First the WordPress issue.
An attacker has infected and then weaponized 20,000 WordPress sites by distributing bootleg versions of premium WordPress plugins and themes. The users thought they were getting a deal on the themes or plugins and what they got was their web site compromised.
It does represent a significant issue since the infected sites have close to a million views – at least.
In the grand scheme of things 20,000 WordPress sites is a drop in the bucket out of the millions of WordPress sites, but it does remind us of the bigger problem that software BOM represents.
For more information on this particular attack, see this article at Bleeping Computer.
What I really want to focus on is the software BOM problem.
Software Bill of Materials means that you understand the ingredients that go into your website or other software. This is no different than understanding the ingredients that go into your meal.
Using the (life threatening) meal example, if you have a severe peanut allergy and go to a restaurant, you need to know if your meal has peanuts in it or has come into contact with them. If it has and you don’t know that, you could go into anaphylactic shock and die.

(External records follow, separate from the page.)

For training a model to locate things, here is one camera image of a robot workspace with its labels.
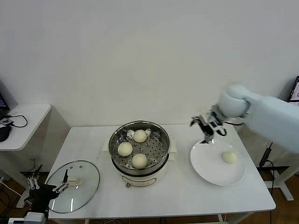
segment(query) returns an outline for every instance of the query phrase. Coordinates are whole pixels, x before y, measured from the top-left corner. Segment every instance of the steamed bun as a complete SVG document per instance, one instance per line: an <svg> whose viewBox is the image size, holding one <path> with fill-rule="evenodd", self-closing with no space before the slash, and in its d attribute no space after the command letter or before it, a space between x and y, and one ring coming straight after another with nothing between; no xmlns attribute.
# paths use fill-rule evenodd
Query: steamed bun
<svg viewBox="0 0 299 224"><path fill-rule="evenodd" d="M129 142L123 142L118 146L117 151L120 156L125 157L132 153L133 147Z"/></svg>
<svg viewBox="0 0 299 224"><path fill-rule="evenodd" d="M144 142L148 138L144 130L137 130L134 132L133 139L136 142Z"/></svg>

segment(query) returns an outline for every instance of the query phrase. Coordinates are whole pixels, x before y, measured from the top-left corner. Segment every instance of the table leg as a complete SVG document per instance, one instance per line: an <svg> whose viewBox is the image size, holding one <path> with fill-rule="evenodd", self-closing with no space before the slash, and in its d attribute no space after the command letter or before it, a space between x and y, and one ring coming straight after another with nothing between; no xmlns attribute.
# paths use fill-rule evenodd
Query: table leg
<svg viewBox="0 0 299 224"><path fill-rule="evenodd" d="M13 178L15 181L17 181L20 185L22 185L24 188L28 189L28 183L26 177L24 177L17 168L11 164L7 159L0 154L0 169L9 175L11 178Z"/></svg>
<svg viewBox="0 0 299 224"><path fill-rule="evenodd" d="M250 216L251 214L253 214L253 212L234 214L233 218L231 220L229 220L228 223L229 224L237 224L237 223L241 222L243 219Z"/></svg>
<svg viewBox="0 0 299 224"><path fill-rule="evenodd" d="M276 170L274 171L274 186L273 188L280 188L281 192L284 194L287 201L293 201L294 197L290 193L288 187L285 184L290 177L299 171L299 166L290 166L282 174L279 174ZM272 187L272 181L265 181L267 188Z"/></svg>

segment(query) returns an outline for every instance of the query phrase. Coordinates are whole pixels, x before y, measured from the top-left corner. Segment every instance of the black cable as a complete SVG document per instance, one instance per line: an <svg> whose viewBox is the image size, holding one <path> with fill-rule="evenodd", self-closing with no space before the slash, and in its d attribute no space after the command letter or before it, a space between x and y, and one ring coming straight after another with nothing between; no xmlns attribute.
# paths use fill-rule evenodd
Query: black cable
<svg viewBox="0 0 299 224"><path fill-rule="evenodd" d="M9 195L2 189L0 189L1 191L3 191L7 196L8 196L8 204L10 204L10 197ZM8 206L6 205L6 209L4 209L4 211L0 214L0 217L2 217L2 215L8 210Z"/></svg>
<svg viewBox="0 0 299 224"><path fill-rule="evenodd" d="M27 126L27 124L28 124L28 121L27 121L27 119L23 116L23 115L15 115L15 116L11 116L10 114L8 115L9 116L9 118L15 118L15 117L23 117L24 119L25 119L25 121L26 121L26 124L25 125L23 125L23 126L16 126L16 125L14 125L14 124L10 124L10 126L14 126L14 127L26 127Z"/></svg>
<svg viewBox="0 0 299 224"><path fill-rule="evenodd" d="M0 201L3 203L3 204L5 204L7 207L9 207L10 209L23 209L23 208L15 208L15 207L12 207L11 205L10 205L10 197L9 197L9 195L4 191L4 190L2 190L2 189L0 189L0 191L2 191L4 194L6 194L6 196L8 197L8 204L6 204L1 198L0 198Z"/></svg>
<svg viewBox="0 0 299 224"><path fill-rule="evenodd" d="M14 202L11 204L11 205L13 205L16 201L18 201L19 200L19 197L16 197L16 199L14 200ZM8 211L9 211L9 207L7 207L1 214L0 214L0 218L6 218L5 217L5 215L8 213Z"/></svg>
<svg viewBox="0 0 299 224"><path fill-rule="evenodd" d="M225 123L228 124L228 125L233 125L233 126L241 126L241 125L244 124L244 123L234 124L234 123L230 123L230 122L225 122Z"/></svg>
<svg viewBox="0 0 299 224"><path fill-rule="evenodd" d="M274 188L274 179L275 179L274 172L275 172L275 169L274 169L273 162L271 162L270 160L267 160L267 161L270 162L272 167L273 167L273 179L272 179L272 187L271 187L271 196L272 196L273 188ZM272 224L272 211L270 211L270 224Z"/></svg>

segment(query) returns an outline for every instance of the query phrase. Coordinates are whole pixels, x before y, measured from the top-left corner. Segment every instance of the power cord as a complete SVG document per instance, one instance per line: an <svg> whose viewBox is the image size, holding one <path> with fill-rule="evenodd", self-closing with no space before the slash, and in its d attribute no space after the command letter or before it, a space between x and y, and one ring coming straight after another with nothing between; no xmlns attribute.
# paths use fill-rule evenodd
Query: power cord
<svg viewBox="0 0 299 224"><path fill-rule="evenodd" d="M26 124L24 124L22 126L14 125L14 121L12 121L9 118L16 118L16 117L24 118L24 120L26 121ZM5 116L2 116L1 124L5 125L5 126L13 126L13 127L26 127L27 124L28 124L28 121L23 115L14 115L14 116L12 116L12 115L8 114L8 115L5 115Z"/></svg>
<svg viewBox="0 0 299 224"><path fill-rule="evenodd" d="M10 189L11 191L13 191L14 193L16 193L18 196L23 197L22 195L20 195L18 192L16 192L14 189L11 189L9 186L7 186L5 183L3 183L2 181L0 181L0 183L2 183L5 187L7 187L8 189ZM31 205L30 201L27 201L25 197L23 197L25 200L24 202Z"/></svg>
<svg viewBox="0 0 299 224"><path fill-rule="evenodd" d="M274 177L275 169L274 169L273 162L271 162L270 160L267 160L267 162L271 163L272 168L273 168L273 179L272 179L272 187L271 187L271 196L272 196L272 194L273 194L273 188L274 188L274 180L275 180L275 177ZM270 224L272 224L272 211L270 211Z"/></svg>
<svg viewBox="0 0 299 224"><path fill-rule="evenodd" d="M233 126L241 126L241 125L243 125L244 123L234 124L234 123L230 123L230 122L225 122L225 124L233 125Z"/></svg>

In the case of software, while it may not be life threatening, if you get rogue third party software in your system, the system could fail or it could launch an attack against your company or from your company. Or it could make you vulnerable to being attacked.
This means that you need to understand all of the pieces that go into making the software that you are using or selling. I understand that, for large systems, this is not easy.

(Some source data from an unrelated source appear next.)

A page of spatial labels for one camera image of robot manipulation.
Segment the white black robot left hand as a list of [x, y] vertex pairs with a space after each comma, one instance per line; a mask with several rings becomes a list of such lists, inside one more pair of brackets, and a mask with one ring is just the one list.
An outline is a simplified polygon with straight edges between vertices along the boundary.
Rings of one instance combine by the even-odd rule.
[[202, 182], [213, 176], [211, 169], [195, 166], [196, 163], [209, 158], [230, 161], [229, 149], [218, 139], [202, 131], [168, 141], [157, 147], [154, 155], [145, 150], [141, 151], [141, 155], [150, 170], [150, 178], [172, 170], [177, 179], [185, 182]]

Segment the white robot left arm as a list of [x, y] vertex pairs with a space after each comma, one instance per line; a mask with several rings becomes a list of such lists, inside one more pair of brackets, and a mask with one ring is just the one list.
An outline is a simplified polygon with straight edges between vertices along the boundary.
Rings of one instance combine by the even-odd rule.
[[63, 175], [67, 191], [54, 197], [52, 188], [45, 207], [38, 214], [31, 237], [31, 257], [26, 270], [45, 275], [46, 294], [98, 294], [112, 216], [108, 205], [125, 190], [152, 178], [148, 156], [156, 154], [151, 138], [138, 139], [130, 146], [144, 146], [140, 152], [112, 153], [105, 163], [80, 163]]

You may remember a small breach at Equifax. That was caused by a software BOM issue. They did not understand that a particular server was running Apache Struts – a vulnerable version of Struts. A version for which a patch was released months earlier. The rest is history.
If you use software or develop software (pretty much covers everyone), you need to understand your software BOM risk and address it.
You need to create a software BOM management project. It will require some time but likely very little hard cash.
Before you become the next site or company that is hacked.